=== Begin Enclosure ===

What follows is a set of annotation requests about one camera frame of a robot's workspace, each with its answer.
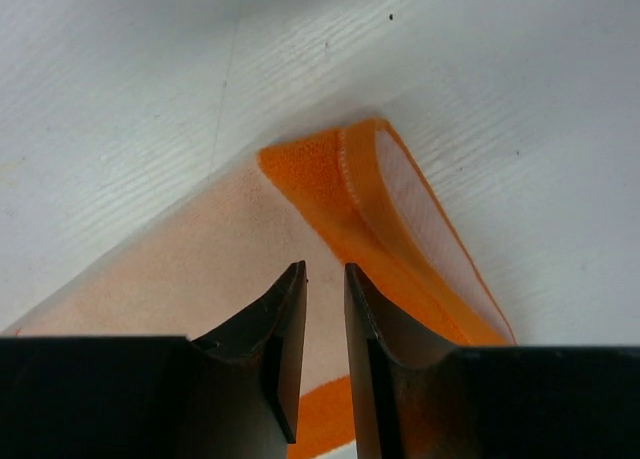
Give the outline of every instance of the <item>white painted wood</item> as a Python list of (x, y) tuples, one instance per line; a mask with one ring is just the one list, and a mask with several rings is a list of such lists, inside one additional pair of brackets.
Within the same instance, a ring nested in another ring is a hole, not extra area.
[(640, 341), (637, 3), (0, 0), (0, 327), (236, 155), (378, 113), (521, 341)]

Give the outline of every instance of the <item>peach fabric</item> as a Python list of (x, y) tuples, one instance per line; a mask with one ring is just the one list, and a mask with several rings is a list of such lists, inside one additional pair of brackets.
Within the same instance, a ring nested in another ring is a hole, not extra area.
[(308, 306), (290, 458), (354, 439), (344, 263), (360, 264), (387, 297), (455, 342), (513, 341), (426, 180), (380, 119), (260, 151), (22, 324), (20, 335), (196, 337), (300, 259)]

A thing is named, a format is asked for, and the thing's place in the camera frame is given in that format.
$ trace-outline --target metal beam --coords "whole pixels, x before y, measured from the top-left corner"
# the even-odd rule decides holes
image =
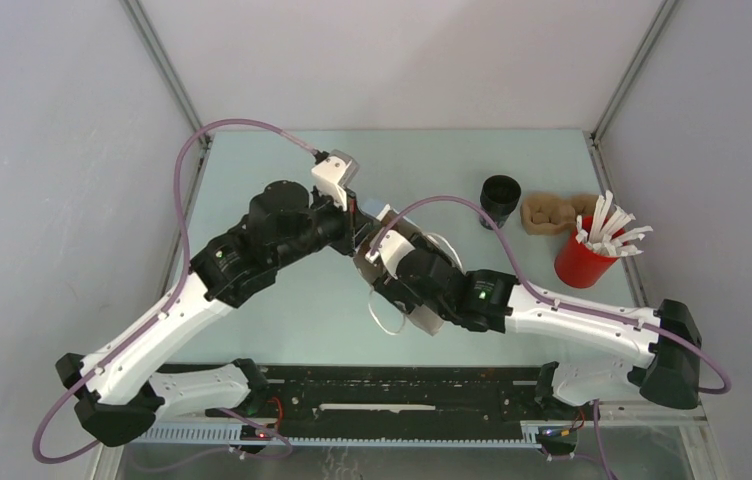
[[[176,74],[176,69],[173,68],[173,64],[170,62],[170,58],[167,56],[167,52],[164,50],[164,46],[161,44],[161,40],[155,33],[155,29],[152,27],[152,23],[149,21],[149,17],[144,10],[140,0],[120,0],[123,8],[126,10],[126,14],[129,16],[132,24],[140,36],[141,41],[146,47],[146,51],[152,58],[155,67],[158,72],[161,73],[161,77],[164,83],[167,85],[167,89],[173,95],[176,103],[179,105],[179,109],[182,111],[182,115],[190,125],[193,131],[197,131],[202,127],[202,122],[199,120],[199,115],[196,113],[196,109],[191,103],[188,92],[185,90],[185,86]],[[200,138],[200,145],[205,148],[207,146],[207,137]]]
[[[656,46],[656,42],[667,27],[673,12],[676,7],[681,3],[681,0],[664,0],[659,10],[656,12],[656,16],[653,17],[653,21],[650,23],[650,27],[647,29],[647,33],[644,34],[644,38],[641,39],[641,43],[638,45],[638,49],[635,51],[635,55],[632,57],[632,61],[629,63],[629,67],[626,69],[626,73],[623,74],[620,83],[615,89],[612,98],[609,100],[609,104],[606,106],[606,110],[600,116],[600,120],[597,122],[596,128],[592,136],[597,143],[603,140],[606,132],[609,130],[614,118],[617,116],[620,106],[644,65],[647,63],[647,59],[653,52],[653,47]]]

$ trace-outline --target table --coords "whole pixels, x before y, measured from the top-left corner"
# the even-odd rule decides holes
[[[351,184],[360,202],[385,201],[397,210],[436,194],[478,201],[482,182],[506,174],[534,191],[560,195],[598,192],[598,181],[578,130],[440,130],[301,132],[325,150],[352,155],[360,170]],[[217,133],[190,217],[195,249],[236,224],[250,198],[275,180],[311,188],[313,159],[268,132]],[[509,271],[506,256],[476,214],[458,204],[426,205],[410,217],[424,230],[444,235],[466,268]],[[594,287],[575,290],[553,270],[566,236],[529,236],[515,211],[504,231],[529,279],[559,293],[634,306],[623,267],[609,270]],[[507,366],[580,361],[603,352],[535,335],[470,333],[447,324],[435,337],[410,327],[385,335],[367,311],[369,287],[351,259],[331,249],[282,270],[276,284],[207,328],[173,362],[225,363],[250,357],[259,364],[385,366]],[[387,328],[401,317],[378,296],[377,314]]]

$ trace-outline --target gray wall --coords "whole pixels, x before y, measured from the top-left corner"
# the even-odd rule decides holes
[[[175,232],[172,162],[189,129],[119,2],[0,2],[0,478],[81,478],[35,463],[61,393],[53,364],[157,297]],[[89,441],[69,408],[52,455]]]
[[[603,151],[656,228],[650,296],[687,302],[732,374],[703,400],[732,476],[752,478],[752,1],[682,2]]]

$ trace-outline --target white string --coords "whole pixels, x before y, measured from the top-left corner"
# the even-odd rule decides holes
[[[373,317],[373,321],[376,322],[376,325],[379,325],[379,328],[382,329],[383,332],[387,333],[388,335],[394,336],[399,335],[400,332],[402,332],[403,328],[405,328],[406,323],[406,316],[403,314],[403,323],[400,325],[400,328],[398,328],[396,331],[390,331],[387,328],[385,328],[384,325],[382,325],[382,322],[379,320],[379,317],[376,316],[376,312],[373,311],[373,292],[375,292],[375,289],[370,289],[370,294],[367,296],[367,310],[370,311],[370,316]]]
[[[440,233],[434,233],[434,232],[427,232],[427,233],[424,233],[424,235],[426,235],[426,238],[428,238],[429,240],[432,240],[433,242],[435,242],[435,244],[438,245],[439,247],[447,247],[447,250],[449,250],[450,253],[452,254],[453,261],[455,261],[456,265],[458,266],[458,269],[461,270],[462,273],[464,273],[464,266],[462,266],[461,264],[461,258],[459,258],[458,252],[455,251],[455,248],[453,248],[453,246],[450,245],[450,242],[446,238],[444,238],[443,235],[441,235]]]

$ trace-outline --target metal frame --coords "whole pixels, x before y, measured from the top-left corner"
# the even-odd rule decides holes
[[[202,123],[190,98],[184,88],[184,85],[180,81],[172,63],[170,62],[166,51],[161,45],[161,41],[155,33],[151,22],[141,4],[140,0],[120,0],[120,3],[124,6],[126,14],[132,21],[133,25],[138,31],[138,35],[144,43],[147,51],[150,54],[151,59],[158,68],[162,75],[167,88],[172,93],[174,99],[179,105],[182,115],[185,120],[191,126],[193,130],[198,130]],[[600,141],[608,132],[609,126],[616,117],[620,110],[620,107],[626,98],[627,93],[631,89],[633,83],[641,73],[650,53],[652,52],[657,40],[665,30],[672,14],[676,10],[679,4],[679,0],[665,0],[659,7],[656,16],[650,24],[647,32],[644,35],[641,43],[636,50],[636,53],[627,68],[623,78],[619,85],[615,89],[609,103],[601,115],[596,128],[590,134],[586,133],[586,144],[591,156],[591,161],[594,165],[595,172],[597,174],[597,180],[603,189],[612,188],[612,179],[609,172],[605,167],[603,161],[602,151],[599,146]],[[209,154],[210,138],[205,137],[200,139],[200,160],[197,169],[194,172],[194,178],[192,179],[190,190],[188,192],[188,200],[186,205],[186,211],[192,211],[192,205],[198,192],[198,187],[201,181],[202,173],[204,171],[205,160]],[[174,255],[173,259],[177,258],[178,253],[178,234],[174,239]],[[641,275],[639,274],[637,265],[628,259],[624,262],[624,268],[627,275],[628,283],[630,284],[631,293],[633,299],[638,305],[647,305],[648,298],[646,289],[641,281]],[[175,260],[170,264],[164,278],[162,280],[163,288],[172,278],[175,270]],[[601,411],[603,412],[603,419],[600,421],[602,426],[639,426],[644,424],[649,425],[663,425],[663,426],[678,426],[680,434],[682,436],[685,451],[688,455],[689,464],[691,465],[692,473],[695,480],[723,480],[728,478],[726,471],[723,467],[723,462],[720,458],[720,453],[714,443],[711,429],[705,417],[705,413],[702,407],[692,410],[690,412],[681,412],[677,410],[669,410],[657,405],[650,404],[648,402],[612,402],[601,403]],[[537,432],[537,428],[545,425],[555,425],[556,422],[524,422],[523,428],[527,433]],[[204,435],[205,430],[220,431],[220,429],[228,431],[232,428],[239,428],[239,426],[230,420],[223,418],[204,418],[204,417],[185,417],[184,421],[174,422],[174,425],[160,425],[154,427],[147,435],[142,437],[141,441],[145,443],[190,443],[190,438],[196,438],[197,435]],[[227,435],[220,435],[215,437],[210,435],[208,438],[218,438],[228,443]],[[529,439],[532,439],[534,435],[528,435]],[[203,442],[208,441],[208,438],[203,437]],[[318,443],[315,441],[309,441],[304,439],[296,439],[297,444],[302,445],[329,445],[331,442],[321,440]],[[363,442],[367,445],[376,445],[372,442]],[[402,442],[391,442],[391,445],[408,445]],[[430,444],[429,446],[440,446],[436,444]],[[477,447],[512,447],[512,448],[533,448],[534,442],[512,442],[502,444],[487,444],[487,443],[474,443],[463,445],[460,443],[450,443],[448,446],[477,446]],[[119,467],[123,454],[123,447],[118,448],[105,448],[99,446],[94,450],[94,457],[91,459],[90,468],[85,478],[88,480],[113,480],[116,479],[119,473]]]

=== End Enclosure ===

PROBLEM REQUIREMENTS — Look for the word "metal" in every line of the listing and copy the lines that have it.

YOUR RESPONSE —
$ trace-outline --target metal beam --coords "whole pixels, x before y, measured from the top-left corner"
$ trace-outline --target metal frame --coords "whole pixels, x before y, measured from the top-left corner"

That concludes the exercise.